Eric Bothorel, un parlementaire de Renaissance qui se concentre sur les questions liées au cyberespace, a reconnu « l’utilisation persistante de Telegram malgré des avertissements plus ou moins légitimes ».

Bothorel a décrit les niveaux de protection de Telegram comme « pas les meilleurs, mais pas les pires », tout en soulignant qu’Olvid, une plateforme de messagerie cryptée française que le Premier ministre avait demandé aux membres du cabinet d’utiliser à la place de Telegram, « offrait plus de garanties ».

« Les gens ne veulent pas repartir de zéro, perdre leurs conversations », a déclaré Bothorel à L’Observatoire de l’Europe à propos de l’utilisation continue de Telegram dans les cercles politiques, le décrivant comme une « force de l’habitude ».

« Je n’utilise pas Telegram, seulement les SMS et les e-mails, mais je pense qu’il est beaucoup utilisé (à l’Assemblée nationale). Il me manque certainement des choses parce que je ne l’ai pas », a déclaré à L’Observatoire de l’Europe Christine Pirès Beaune, députée socialiste et membre élue de l’administration de la Chambre des députés, ajoutant que l’institution se pencherait sur la « question de la sécurité ».

Le patron de Telegram entretient une relation de longue date avec la France.

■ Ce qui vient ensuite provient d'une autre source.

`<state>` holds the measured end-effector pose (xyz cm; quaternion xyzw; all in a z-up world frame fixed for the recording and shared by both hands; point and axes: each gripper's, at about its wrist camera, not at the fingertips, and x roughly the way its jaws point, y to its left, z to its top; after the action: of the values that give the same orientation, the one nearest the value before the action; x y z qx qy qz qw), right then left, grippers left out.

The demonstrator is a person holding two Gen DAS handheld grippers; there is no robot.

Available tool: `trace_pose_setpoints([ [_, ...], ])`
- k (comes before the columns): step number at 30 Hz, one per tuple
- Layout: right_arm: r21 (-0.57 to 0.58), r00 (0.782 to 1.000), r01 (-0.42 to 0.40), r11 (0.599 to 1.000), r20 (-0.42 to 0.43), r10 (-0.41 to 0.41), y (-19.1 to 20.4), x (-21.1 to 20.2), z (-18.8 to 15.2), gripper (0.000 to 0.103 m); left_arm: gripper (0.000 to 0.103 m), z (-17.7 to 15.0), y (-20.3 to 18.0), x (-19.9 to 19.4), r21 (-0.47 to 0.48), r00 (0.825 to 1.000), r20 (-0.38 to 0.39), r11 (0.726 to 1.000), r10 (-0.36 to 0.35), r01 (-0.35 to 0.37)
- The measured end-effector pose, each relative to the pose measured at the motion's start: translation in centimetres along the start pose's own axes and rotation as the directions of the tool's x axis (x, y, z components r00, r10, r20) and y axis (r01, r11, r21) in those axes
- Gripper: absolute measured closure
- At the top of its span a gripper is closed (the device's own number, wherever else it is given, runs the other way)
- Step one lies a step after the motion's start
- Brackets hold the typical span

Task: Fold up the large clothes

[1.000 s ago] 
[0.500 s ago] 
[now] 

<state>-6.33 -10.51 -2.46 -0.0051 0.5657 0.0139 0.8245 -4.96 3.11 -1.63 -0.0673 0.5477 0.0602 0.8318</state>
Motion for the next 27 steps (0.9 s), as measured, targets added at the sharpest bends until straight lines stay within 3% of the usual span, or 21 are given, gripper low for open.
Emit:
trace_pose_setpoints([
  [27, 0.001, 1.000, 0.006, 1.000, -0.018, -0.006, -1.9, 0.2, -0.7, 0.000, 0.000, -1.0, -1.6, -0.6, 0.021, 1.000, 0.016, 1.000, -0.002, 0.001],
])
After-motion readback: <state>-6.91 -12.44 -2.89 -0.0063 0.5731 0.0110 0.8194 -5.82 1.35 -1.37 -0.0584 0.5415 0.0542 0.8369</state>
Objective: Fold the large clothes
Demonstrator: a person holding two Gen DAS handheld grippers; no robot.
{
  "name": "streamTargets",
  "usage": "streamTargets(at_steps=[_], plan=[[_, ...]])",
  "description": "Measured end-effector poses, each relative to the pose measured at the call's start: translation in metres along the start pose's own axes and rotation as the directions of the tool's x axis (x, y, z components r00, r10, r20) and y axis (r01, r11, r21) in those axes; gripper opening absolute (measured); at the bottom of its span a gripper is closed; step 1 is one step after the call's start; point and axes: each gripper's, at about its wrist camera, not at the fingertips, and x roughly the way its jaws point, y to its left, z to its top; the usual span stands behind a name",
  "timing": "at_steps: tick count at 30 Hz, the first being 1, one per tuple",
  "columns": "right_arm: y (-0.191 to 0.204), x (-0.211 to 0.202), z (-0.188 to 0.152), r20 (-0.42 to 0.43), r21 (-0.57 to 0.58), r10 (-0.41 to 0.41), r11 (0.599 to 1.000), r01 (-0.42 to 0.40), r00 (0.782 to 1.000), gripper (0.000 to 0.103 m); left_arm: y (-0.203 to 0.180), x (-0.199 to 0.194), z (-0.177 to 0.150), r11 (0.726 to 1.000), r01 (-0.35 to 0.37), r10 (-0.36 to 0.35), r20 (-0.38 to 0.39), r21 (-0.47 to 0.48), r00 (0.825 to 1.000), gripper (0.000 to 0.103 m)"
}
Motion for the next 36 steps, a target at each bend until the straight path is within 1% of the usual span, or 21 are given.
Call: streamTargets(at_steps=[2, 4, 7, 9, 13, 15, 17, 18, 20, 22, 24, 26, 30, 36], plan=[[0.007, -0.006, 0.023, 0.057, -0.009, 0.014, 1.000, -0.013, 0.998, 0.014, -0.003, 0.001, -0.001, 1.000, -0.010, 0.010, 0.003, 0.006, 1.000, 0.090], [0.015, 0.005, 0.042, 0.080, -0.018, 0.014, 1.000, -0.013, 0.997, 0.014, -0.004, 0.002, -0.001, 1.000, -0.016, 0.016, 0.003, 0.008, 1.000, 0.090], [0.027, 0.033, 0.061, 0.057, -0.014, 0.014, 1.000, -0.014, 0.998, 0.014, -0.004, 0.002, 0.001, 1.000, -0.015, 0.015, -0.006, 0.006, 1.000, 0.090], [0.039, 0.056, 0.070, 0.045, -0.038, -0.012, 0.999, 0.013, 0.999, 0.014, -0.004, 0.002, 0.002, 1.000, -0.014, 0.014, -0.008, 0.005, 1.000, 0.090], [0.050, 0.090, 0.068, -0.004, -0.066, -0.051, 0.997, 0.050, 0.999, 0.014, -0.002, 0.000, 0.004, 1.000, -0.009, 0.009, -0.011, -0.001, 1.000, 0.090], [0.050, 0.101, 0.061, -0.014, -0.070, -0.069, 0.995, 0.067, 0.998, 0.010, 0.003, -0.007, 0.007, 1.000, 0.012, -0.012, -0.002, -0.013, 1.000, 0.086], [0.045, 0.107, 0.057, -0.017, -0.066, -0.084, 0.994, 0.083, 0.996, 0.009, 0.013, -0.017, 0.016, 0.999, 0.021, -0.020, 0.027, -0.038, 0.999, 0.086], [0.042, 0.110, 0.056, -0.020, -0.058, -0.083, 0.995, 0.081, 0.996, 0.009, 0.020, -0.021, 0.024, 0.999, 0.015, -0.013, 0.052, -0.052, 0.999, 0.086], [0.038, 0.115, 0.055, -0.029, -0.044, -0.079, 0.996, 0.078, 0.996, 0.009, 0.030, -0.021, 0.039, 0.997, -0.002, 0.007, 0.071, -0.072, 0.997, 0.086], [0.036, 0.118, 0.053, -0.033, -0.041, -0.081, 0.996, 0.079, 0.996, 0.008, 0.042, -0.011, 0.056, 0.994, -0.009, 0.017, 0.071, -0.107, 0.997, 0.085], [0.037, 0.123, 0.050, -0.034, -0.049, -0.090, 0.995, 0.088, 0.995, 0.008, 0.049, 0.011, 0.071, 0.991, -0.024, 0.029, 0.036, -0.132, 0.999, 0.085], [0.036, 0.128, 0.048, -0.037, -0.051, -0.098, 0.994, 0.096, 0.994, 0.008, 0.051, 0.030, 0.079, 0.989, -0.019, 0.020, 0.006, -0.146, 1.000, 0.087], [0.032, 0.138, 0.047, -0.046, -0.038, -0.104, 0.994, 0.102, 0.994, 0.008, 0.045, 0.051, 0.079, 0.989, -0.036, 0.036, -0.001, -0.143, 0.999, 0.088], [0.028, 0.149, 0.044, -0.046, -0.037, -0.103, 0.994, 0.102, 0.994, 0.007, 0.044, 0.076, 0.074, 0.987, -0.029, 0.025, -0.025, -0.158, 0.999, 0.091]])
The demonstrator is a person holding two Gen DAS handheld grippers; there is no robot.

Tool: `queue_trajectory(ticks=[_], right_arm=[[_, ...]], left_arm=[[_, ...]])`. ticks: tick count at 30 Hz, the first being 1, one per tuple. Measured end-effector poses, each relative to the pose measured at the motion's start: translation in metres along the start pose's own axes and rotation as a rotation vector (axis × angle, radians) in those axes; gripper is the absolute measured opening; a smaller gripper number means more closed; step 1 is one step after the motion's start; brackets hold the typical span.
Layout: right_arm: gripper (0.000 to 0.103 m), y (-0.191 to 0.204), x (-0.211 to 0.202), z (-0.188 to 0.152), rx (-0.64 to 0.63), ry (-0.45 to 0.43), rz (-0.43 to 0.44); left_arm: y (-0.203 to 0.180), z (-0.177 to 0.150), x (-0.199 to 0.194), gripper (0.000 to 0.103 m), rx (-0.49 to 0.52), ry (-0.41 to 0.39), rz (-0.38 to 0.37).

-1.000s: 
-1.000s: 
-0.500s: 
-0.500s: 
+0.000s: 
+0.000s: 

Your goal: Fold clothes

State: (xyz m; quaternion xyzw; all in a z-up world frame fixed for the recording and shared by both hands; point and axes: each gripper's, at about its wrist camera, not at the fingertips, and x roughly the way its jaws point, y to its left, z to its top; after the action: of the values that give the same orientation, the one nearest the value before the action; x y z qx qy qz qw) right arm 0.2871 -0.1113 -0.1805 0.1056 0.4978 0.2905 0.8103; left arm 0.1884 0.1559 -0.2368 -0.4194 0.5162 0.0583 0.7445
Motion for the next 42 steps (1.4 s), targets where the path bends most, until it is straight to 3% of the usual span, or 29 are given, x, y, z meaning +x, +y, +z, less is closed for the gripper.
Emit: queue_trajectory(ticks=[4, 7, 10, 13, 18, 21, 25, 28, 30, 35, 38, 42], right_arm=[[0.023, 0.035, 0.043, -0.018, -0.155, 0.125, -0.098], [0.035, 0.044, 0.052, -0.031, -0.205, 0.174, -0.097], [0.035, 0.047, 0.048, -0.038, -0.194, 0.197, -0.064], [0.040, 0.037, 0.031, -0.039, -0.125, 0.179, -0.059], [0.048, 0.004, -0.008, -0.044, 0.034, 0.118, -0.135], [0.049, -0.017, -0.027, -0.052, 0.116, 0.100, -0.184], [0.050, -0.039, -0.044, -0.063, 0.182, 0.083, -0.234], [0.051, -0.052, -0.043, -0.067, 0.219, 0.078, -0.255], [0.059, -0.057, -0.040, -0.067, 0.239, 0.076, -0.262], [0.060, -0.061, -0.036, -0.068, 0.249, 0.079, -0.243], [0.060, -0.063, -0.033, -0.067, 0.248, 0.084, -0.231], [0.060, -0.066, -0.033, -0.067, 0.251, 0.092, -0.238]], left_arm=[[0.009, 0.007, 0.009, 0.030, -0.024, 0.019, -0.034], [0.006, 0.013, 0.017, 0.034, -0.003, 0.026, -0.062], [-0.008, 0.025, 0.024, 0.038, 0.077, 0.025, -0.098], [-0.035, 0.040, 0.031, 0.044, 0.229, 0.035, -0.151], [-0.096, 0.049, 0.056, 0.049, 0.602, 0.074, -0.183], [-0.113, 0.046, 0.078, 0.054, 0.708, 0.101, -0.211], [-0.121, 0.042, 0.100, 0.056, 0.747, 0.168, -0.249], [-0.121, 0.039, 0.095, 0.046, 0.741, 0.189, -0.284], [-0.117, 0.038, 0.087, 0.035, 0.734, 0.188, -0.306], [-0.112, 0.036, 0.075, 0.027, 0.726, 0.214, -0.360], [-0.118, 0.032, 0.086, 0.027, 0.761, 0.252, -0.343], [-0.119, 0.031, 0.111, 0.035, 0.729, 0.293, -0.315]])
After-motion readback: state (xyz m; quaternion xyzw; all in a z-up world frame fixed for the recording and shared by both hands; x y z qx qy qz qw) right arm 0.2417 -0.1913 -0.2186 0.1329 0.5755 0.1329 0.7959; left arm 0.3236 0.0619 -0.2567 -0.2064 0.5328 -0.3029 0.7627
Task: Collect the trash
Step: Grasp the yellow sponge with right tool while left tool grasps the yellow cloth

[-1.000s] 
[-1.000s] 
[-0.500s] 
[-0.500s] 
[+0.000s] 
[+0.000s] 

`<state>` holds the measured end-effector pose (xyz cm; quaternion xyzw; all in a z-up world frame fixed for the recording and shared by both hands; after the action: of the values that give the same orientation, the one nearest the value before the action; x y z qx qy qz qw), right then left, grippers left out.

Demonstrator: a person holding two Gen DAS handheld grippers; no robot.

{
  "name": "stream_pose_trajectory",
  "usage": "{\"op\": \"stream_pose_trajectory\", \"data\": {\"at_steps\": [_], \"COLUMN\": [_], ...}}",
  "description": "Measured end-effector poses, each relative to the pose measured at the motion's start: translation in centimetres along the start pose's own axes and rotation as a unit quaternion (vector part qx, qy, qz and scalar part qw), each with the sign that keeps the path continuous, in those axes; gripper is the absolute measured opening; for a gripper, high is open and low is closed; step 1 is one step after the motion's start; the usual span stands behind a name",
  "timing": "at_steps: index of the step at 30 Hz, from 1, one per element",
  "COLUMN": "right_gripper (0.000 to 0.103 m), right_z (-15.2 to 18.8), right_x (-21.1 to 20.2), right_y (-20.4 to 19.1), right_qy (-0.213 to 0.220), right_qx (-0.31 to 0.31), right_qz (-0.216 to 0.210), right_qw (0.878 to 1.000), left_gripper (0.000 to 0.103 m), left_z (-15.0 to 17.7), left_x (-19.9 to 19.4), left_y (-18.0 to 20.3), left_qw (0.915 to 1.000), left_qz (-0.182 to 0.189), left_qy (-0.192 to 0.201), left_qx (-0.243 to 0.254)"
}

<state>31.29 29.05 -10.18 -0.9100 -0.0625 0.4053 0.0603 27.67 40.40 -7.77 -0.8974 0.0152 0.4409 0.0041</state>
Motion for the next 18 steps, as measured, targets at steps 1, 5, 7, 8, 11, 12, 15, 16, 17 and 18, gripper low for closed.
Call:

Durov, né à Saint-Pétersbourg, a quitté la Russie en 2014 après avoir refusé de fournir les coordonnées d’activistes ukrainiens pro-démocratie sur VKontakte, une plateforme de médias sociaux russe qu’il a fondée, pendant le mouvement Euromaidan.

Il a ensuite obtenu une série d’autres nationalités, dont celle des Émirats arabes unis, où Telegram opère, et de la France, en 2021. « En tant que citoyen français, je suis d’accord pour dire que la France est la meilleure destination de vacances », a écrit Durov dans un message publié sur Telegram en juin.

En avril 2023, il a changé son nom légal dans son passeport français en « Paul du Rove », une adaptation française de Pavel Durov — comme indiqué dans le Journal officiel du pays.

Les conditions dans lesquelles Durov a obtenu la nationalité française restent toutefois floues. Pour obtenir la nationalité française, les personnes nées à l’étranger doivent généralement avoir vécu en France, ce qui n’était pas le cas de Durov, selon un rapport du Monde publié l’an dernier.

Selon le quotidien Le Monde, Durov est devenu citoyen français grâce à une procédure spéciale qui permet à « un étranger francophone qui contribue par son travail remarquable au rayonnement de la France et à la prospérité de ses relations économiques internationales » d’obtenir la nationalité française à l’initiative du gouvernement.

Ce qui a conduit Durov à obtenir ce statut n’a pas été rendu public, et ses compétences linguistiques en français sont inconnues.

Un porte-parole de la présidence française a déclaré à L’Observatoire de l’Europe que l’appel à accorder la nationalité à Durov avait été lancé par le ministère des Affaires étrangères. Le ministère des Affaires étrangères a déclaré qu’il « ne communique pas sur les procédures individuelles d’octroi de la nationalité ».

En 2015, Durov a suscité une controverse en France pour avoir affirmé que le gouvernement français était « aussi responsable que l’EI » de la série d’attaques perpétrées dans la capitale française par le groupe État islamique, qui ont fait 138 morts.